▸ **What the task asks**:
Search the data below for the string "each" and copy all lines where it shows up.

....

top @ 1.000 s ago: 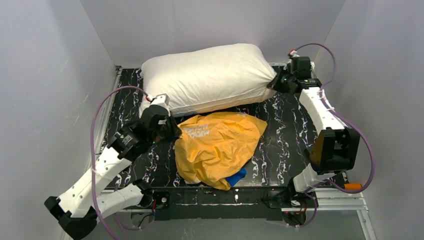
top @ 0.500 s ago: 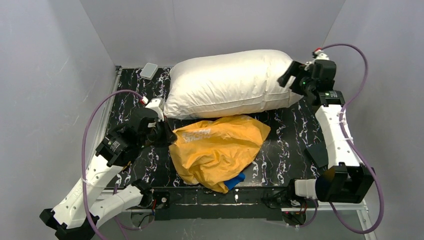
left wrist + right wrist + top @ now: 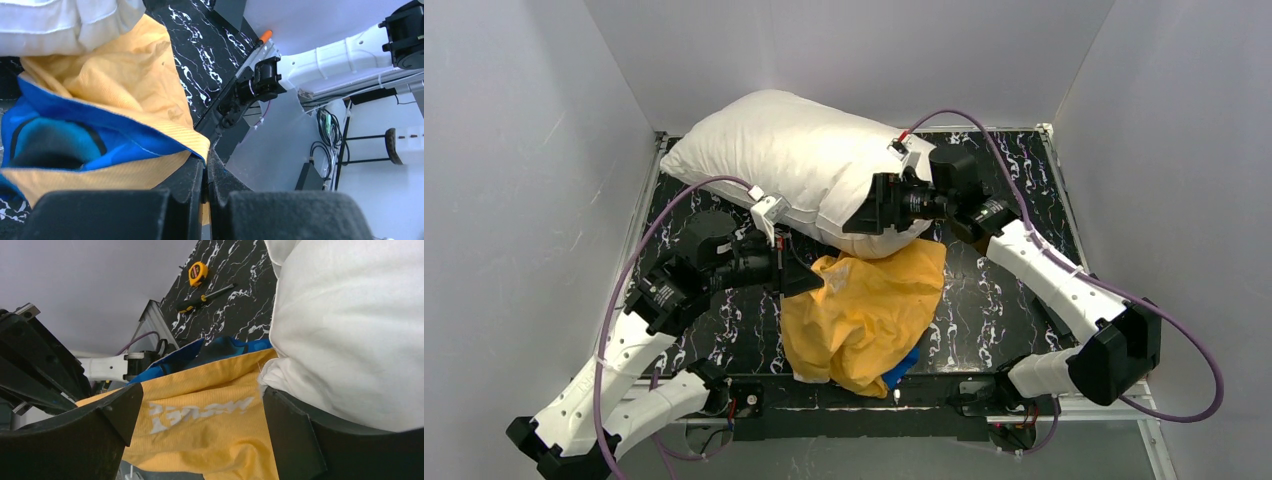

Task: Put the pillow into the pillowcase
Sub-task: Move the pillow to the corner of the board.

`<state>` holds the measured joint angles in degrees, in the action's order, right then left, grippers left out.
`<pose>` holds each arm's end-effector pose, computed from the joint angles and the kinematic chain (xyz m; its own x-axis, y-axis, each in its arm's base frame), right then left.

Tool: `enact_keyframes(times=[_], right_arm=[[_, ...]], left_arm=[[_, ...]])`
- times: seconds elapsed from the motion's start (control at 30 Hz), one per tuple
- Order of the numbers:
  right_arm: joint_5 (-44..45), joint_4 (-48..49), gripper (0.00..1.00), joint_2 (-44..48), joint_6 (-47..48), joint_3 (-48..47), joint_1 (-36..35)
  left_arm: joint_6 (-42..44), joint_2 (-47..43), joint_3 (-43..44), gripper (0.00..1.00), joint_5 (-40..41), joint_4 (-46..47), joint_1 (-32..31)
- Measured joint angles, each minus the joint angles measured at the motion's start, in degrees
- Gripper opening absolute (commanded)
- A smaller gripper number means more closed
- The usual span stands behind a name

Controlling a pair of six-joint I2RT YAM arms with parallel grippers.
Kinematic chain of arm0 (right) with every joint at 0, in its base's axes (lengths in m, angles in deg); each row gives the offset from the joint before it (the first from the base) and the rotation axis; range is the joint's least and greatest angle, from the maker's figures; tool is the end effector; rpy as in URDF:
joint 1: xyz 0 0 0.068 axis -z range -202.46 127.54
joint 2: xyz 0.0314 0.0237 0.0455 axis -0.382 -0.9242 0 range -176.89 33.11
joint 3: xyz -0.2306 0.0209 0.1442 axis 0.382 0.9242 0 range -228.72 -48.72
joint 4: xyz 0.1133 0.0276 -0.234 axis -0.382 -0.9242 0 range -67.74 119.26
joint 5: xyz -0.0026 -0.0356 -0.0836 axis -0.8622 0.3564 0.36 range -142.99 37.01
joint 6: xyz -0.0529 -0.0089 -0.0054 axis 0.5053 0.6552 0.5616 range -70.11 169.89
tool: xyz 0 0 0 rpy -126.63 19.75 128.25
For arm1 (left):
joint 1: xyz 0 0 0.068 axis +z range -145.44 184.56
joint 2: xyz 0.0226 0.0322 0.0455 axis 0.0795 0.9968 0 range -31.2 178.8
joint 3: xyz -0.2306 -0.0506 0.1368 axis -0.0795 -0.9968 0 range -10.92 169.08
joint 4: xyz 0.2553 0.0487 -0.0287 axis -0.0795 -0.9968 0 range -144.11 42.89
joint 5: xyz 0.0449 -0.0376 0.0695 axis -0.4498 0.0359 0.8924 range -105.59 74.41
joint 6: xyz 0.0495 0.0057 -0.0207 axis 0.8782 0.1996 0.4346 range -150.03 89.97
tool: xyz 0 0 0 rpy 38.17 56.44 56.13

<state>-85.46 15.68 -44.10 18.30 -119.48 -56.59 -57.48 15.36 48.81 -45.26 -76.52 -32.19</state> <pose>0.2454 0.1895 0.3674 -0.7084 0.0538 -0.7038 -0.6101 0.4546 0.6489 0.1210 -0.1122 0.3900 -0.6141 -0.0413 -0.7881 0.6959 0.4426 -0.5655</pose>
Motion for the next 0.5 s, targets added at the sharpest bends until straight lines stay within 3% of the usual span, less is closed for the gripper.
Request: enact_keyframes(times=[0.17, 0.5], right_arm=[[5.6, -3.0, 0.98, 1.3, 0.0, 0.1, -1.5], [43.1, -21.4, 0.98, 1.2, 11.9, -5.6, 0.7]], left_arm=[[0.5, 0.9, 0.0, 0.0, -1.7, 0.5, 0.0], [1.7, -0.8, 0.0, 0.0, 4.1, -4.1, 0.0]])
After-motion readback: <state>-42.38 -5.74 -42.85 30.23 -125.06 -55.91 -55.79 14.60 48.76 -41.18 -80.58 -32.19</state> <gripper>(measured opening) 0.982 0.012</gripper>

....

▸ **Expected output**:
`<pose>` holds each arm's end-effector pose, computed from the joint angles and the kinematic chain (xyz m; its own x-axis, y-axis, each in its arm's base frame), right then left.
- Measured joint angles, each minus the joint angles measured at the motion's start, in degrees
Kinematic chain of arm0 (right) with every joint at 0, in its base's axes (lengths in m, angles in deg); each row gives the offset from the joint before it (the first from the base) and the rotation axis; range is the joint's least and greatest angle, from the maker's figures; tool is the end effector; rpy as in URDF:

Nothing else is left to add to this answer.